The first reference to the presence of intrauterine adhesions was made by Heinrich Fritsch in 1894 in a patient who developed secondary amenorrhea after a postpartum curettage (Fritsch H. Ein fall von volligem schwund der gebormutterhohle nach auskratzung Zentralbl Gynaekol 1894; 18: 1337- 42)
Although it was not until 1948 that Professor Joseph Asherman of the Hadassah Hospital of TelAviv published the first article on the pathology that bears his name and which he defined as traumatic amenorrhea (Asherman JG. Traumatic amenorrhea. Obstetrics and Gynecology of the British Empire, 1948; 55 (1): 23-30). Since then, interest in this syndrome has been increasing mainly due to the development hysteroscopy and its relation to secondary infertility.
The correct definition of the pathology should be that of intrauterine adhesions, reserving the concept of Asherman Syndrome for those cases in which these adhesions are accompanied by amenorrhea as a result of a total obliteration of the uterine cavity. Indeed, this differentiation between intrauterine adhesions and Asherman syndrome is not very popular and most gynecologists use the term Asherman syndrome to denote any type of adhesions of the uterine cavity regardless of the existence or absence of accompanying amenorrhea.
The involvement of the cavity can vary from minimal adhesions to a total obliteration. These adhesions can present great variety in both their density and size. Some are so fragile that they break with the tip of the hysteroscope while others require surgical incision.
Adhesions can originate in the endometrium, the myometrium or in the connective tissue. Endometrial adhesions are usually filmy and have similar characteristics to normal endometrium.

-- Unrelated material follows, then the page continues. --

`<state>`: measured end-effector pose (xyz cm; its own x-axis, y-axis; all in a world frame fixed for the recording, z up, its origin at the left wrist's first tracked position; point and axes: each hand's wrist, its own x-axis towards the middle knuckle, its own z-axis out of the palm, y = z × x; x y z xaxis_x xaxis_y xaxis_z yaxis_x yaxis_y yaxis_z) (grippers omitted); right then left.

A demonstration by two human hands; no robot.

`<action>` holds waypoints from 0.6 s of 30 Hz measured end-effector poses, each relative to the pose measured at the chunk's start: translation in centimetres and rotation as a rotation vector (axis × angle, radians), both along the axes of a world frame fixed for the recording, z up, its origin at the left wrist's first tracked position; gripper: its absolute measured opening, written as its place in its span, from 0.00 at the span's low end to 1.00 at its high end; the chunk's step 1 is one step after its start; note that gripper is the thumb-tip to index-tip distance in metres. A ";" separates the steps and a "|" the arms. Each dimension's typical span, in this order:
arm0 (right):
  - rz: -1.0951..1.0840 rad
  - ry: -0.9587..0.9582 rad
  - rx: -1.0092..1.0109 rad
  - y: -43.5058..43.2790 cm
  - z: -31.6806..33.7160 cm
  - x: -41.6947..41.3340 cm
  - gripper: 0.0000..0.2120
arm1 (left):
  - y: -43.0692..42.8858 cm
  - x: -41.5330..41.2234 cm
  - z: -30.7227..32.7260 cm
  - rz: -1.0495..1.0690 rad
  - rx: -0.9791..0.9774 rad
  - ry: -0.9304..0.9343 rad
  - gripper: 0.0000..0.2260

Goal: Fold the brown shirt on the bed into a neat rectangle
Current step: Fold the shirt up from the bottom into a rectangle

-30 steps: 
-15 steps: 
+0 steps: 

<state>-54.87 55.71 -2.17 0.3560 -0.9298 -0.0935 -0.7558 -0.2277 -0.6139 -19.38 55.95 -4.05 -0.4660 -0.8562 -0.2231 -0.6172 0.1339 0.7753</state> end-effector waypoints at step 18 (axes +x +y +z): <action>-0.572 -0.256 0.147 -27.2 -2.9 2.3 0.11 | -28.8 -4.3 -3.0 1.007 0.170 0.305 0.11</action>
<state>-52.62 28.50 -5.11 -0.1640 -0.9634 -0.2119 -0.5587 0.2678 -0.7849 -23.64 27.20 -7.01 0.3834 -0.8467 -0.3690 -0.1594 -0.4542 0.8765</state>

Adhesions originating in the myometrium are the most common, are usually formed by muscular covered by endometrial tissue. The adhesions of connective tissue are fibrous and have no endometrial lining.
Some researchers have postulated that the process of adhesion formation can be progressive and that adhesions limit muscle activity, reducing the infusion of sexual steroids to the endometrium, leading to endometrial atrophy. (Al-Inany H. Intrauterine adhesions, An update, Acta obstetricia et gynecologica Scandinavica, 2001; 80 (11): 986-93.)